Camp fires or barbecues are an essential part of the summer season and camping trips. They are messermisingly beautiful, just sat watching the flames and sparks go up into the night. Not only wonderful to look at they are also useful. Cooking on an open fire has its own challenges and rewards but it can be done. What’s more enjoyable than toasting marshmallows on a fire in the summer evening dusk with family or friends? Furthermore, creating warmth, light and a deterrent for insects.
Here at Glasfryn Escapes we allow fires in a controlled way, in our homemade up-cycled fire pits.
Here are some tips and tricks for starting a camp fire, keeping it going and cooking on a barbecue or a camp fire.
Safety – First of all make sure you are allowed a fire at the location you would like to have one. Whether that be a campsite or the beach etc. At Glasfryn Escapes we do allow campfires but only within the designated troughs. The surrounding area should be free from flammable items like tents, clothing and camping stove fuel. Also consider where the nearest water or extinguishing item might be. Finally, don’t leave your fire unattended.
Wind direction – This is important as you don’t want to have a smoked out tent and you’ll want the ability to sit round it, of course.
Fuel – You’ve guessed it…Important! Wherever possible dry wood will burn better. Creating more heat and less smoke. Tinder and kindling need to be small and as dry as possible. There are many kinds of tinder to use including firelighters, wood shavings, dried grass or cotton wool covered in vaseline. Kindling should be roughly one too two fingers in diameter, small enough to catch easily. Then building up to your main fuel source being around fist size in diameter.
Starting – To start all campfires the method is to build/construct your fire, light it and maintain it. The idea is for the fire to catch onto increasingly larger firewood so that it is easily kept alight. Also remember to leave enough space between the firewood so that air can circulate your fire.
Use – What you want to do with your fire may depend how you construct it. The main uses are going to be barbecue style cooking (on a grill), cooking directly on the coals with a pot or a simply a fire for fun, warmth and light.

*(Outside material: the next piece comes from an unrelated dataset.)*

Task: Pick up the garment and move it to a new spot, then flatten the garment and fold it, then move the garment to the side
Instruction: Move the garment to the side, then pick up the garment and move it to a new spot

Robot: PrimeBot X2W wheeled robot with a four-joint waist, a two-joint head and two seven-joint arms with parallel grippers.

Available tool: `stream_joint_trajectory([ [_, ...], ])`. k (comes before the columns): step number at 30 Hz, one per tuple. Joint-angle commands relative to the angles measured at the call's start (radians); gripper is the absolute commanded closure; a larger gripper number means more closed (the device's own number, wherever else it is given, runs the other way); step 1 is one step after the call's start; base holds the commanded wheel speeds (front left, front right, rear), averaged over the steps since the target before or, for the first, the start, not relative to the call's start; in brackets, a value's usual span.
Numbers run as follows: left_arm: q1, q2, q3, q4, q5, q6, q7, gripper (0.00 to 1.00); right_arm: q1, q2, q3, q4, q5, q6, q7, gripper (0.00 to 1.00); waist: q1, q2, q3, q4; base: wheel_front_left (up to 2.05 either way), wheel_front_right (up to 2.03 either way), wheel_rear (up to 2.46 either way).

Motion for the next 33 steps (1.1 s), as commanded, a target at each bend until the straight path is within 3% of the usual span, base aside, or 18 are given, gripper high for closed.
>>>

Extinguishing – You don’t want to leave a fire unattended when you leave or go to bed. So think about putting it out early as it will take about 20 minutes to put out a fire completely. This is really important if you have a fire at the beach. To extinguish a fire gently sprinkle it with water. Once doused, stir the embers to increase cooling. When it is finally cool either remove the ashes or leave them in the fire-pit until the morning.
Camp Fire Construction
Tipi – The simplest method of construction of a camp fire. Starting with tinder and the kindling stacked into a small tipi shape slowing building out into larger firewood. Make sure there is a ‘door’ to help lighting the tinder in the middle. This is a fast burning method creating lots of heat and light.
Log Cabin/Platform – Is a construction where the base starts with larger firewood, as you gain height reduce the size. In the log cabin method start the fire from the bottom. However when using a platform method, start from the top with enough starter so that the embers will light the next layer down. You should also place the firewood slightly closer together.
These methods of construction are great for cooking and are low maintenance.
Start – The star starts with a small tipi. When it’s going add 3 to 5 pieces of firewood into the emblems in a star shape. This is a slow burning fire, great for an all-nighter or at the beach.
Lean to – Again using the basics of creating a tipi camp fire, but with the addition of leaning the firewood onto a larger ‘back piece’. Make sure there is a ‘door’ to help lighting the tinder in the middle. This method works well if you need to shelter your fire from wind or rain.